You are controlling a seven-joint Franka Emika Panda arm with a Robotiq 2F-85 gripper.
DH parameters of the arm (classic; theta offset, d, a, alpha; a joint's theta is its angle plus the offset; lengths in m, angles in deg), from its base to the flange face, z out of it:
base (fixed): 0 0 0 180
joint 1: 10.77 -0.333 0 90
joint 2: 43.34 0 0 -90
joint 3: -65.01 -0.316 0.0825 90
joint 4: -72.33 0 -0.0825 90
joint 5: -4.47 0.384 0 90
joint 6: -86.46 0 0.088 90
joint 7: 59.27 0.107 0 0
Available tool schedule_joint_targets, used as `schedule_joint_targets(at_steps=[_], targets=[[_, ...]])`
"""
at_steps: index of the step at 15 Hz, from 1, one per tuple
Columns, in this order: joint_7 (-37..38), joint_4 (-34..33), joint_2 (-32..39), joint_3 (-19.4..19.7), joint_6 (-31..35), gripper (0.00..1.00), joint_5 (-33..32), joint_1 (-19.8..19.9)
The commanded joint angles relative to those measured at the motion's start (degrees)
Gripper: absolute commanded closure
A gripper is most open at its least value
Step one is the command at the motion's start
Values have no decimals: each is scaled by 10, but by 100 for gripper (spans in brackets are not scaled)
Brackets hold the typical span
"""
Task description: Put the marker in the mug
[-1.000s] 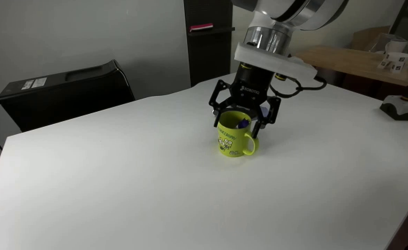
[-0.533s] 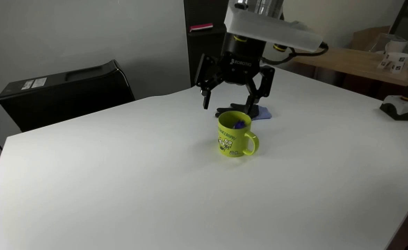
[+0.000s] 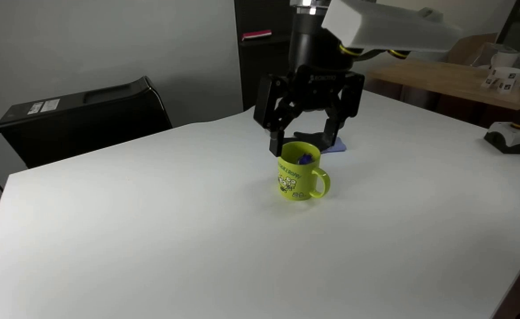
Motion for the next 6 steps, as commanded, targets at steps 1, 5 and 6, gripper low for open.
schedule_joint_targets(at_steps=[1,5,6], targets=[[2,6,-4,-7,0,0,-3,4],[1,5,-1,-8,0,0,-3,7],[1,5,-1,-8,0,0,-3,7]])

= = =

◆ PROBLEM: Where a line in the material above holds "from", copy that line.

◆ RESULT:
DH parameters of the arm (classic; theta offset, d, a, alpha; a joint's theta is its angle plus the offset; lengths in m, angles in deg), from its base to the flange face, z out of it:
at_steps: index of the step at 15 Hz, from 1, one per tuple

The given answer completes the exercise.